The inventive method will be explained in more detail with reference to drawings. It shows each time schamtisch:

FIG. 1

in an exploded view, a punch-side ductile component and a middle non-ductile component and a non-ductile component on the die, which are clinched together by a device for clinching,

FIG. 2

3 shows a sectional view of a punch-side ductile component as well as a middle non-ductile component and a non-ductile component on the die-side, which have been clinched together by a device for clinching,

FIG. 3

3 is a sectional view of a die of a device for clinching, with the die dome of the device in the first position, FIG.

FIG. 4

in a sectional view of the die according to Fig. 3 with the die dome of the device in the second position, and

FIG. 5

in a sectional view of the three components according to Fig. 1 at the end of the clinching process.

Elements with the same function and mode of action are in the Fig. 1 to 5 each provided with the same reference numerals.

In Fig. 1 are an exploded view of a punch-side member 20 which is formed of a ductile material, such as steel or aluminum, and a middle member 30 and a die-side member 40, each of a non-ductile material, such as WU steel, such as HC1000W, or a fiber composite material, such as fiber composite plastic, in particular carbon fiber reinforced or glass fiber reinforced plastic, are formed shown.

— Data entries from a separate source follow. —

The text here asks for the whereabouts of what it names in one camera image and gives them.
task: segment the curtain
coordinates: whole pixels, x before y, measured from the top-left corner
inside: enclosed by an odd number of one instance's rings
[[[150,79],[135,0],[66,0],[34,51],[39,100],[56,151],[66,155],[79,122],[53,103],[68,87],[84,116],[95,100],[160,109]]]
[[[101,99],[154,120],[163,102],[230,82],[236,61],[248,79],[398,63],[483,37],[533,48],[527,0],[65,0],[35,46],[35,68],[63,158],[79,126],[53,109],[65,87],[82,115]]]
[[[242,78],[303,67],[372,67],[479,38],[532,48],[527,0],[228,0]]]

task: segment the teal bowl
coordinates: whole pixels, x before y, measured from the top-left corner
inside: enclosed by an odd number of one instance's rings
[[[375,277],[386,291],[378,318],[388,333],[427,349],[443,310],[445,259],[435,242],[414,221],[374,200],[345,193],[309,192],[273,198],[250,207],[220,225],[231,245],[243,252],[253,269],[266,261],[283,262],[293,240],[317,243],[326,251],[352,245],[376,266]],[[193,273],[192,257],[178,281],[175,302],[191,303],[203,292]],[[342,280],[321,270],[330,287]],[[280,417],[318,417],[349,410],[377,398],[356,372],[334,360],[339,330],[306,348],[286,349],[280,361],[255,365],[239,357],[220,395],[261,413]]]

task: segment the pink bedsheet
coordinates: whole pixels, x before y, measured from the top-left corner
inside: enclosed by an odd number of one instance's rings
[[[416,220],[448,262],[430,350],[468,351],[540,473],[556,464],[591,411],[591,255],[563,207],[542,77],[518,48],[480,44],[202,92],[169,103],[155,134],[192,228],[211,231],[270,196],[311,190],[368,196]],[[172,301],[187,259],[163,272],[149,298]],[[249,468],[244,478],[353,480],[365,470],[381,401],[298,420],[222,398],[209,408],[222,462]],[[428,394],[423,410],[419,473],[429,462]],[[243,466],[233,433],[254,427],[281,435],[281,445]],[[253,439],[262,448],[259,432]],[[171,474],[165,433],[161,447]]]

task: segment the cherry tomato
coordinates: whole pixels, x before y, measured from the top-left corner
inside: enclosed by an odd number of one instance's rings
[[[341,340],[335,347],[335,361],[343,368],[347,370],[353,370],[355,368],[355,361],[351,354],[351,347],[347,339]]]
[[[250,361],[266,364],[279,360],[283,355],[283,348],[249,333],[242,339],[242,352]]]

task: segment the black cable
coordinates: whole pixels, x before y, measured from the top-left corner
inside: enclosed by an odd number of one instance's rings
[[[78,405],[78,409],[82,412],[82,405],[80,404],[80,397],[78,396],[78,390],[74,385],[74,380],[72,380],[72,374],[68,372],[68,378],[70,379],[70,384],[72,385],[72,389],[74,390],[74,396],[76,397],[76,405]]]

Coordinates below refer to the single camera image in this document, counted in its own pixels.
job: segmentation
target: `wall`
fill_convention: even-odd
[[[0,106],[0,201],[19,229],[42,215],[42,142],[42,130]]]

Furthermore, a device 1 for clinching the three components 20, 30, 40 is shown. The device 1 for clinching has a die 2, which has an anvil 3 for applying the die-side component 40 and a recess 4 for receiving a setting punch 15 of the device 1 for clinching. The anvil 2, the recess 4 and the setting die 15 are preferably formed circular-cylindrical, wherein the setting die 15 can be moved coaxially to the longitudinal axis 7 of the recess 4. The device 1 for clinching further comprises one or two hold-down 16, which presses the punch-side member 20 against the other components 30, 40 during the clinching operation. So that a particularly high bond strength between the three components 20, 30, 40 can be achieved at the conclusion of the clinching process, adhesive is in each case between the punch-side component 20 and the middle component 30 and between the middle component 30 and the die-side component 40 before the clinching operation begins 17 applied. A region 22 of the punch-side component 20 is pulled along by the setting punch 15 during the clinching operation and guided through the pilot holes 31, 41 of the middle component 30 and the die-side component 40 into the recess 4 of the anvil 3 of the die 2. The entrained area 22 is pressed to the completion of the clinching of the setting die 15 against the stop surface 6 of the die 2, so that a portion 23 of the portion 22 of the ductile material of the punch-side member 20 flows to the outside and the die 2 facing side of the die-side member 40 undercuts. As a result, the three components 20, 30, 40 are clinched together positively and positively after completion of the clinching operation, the middle component 30 being jammed between the two outer components 20, 40.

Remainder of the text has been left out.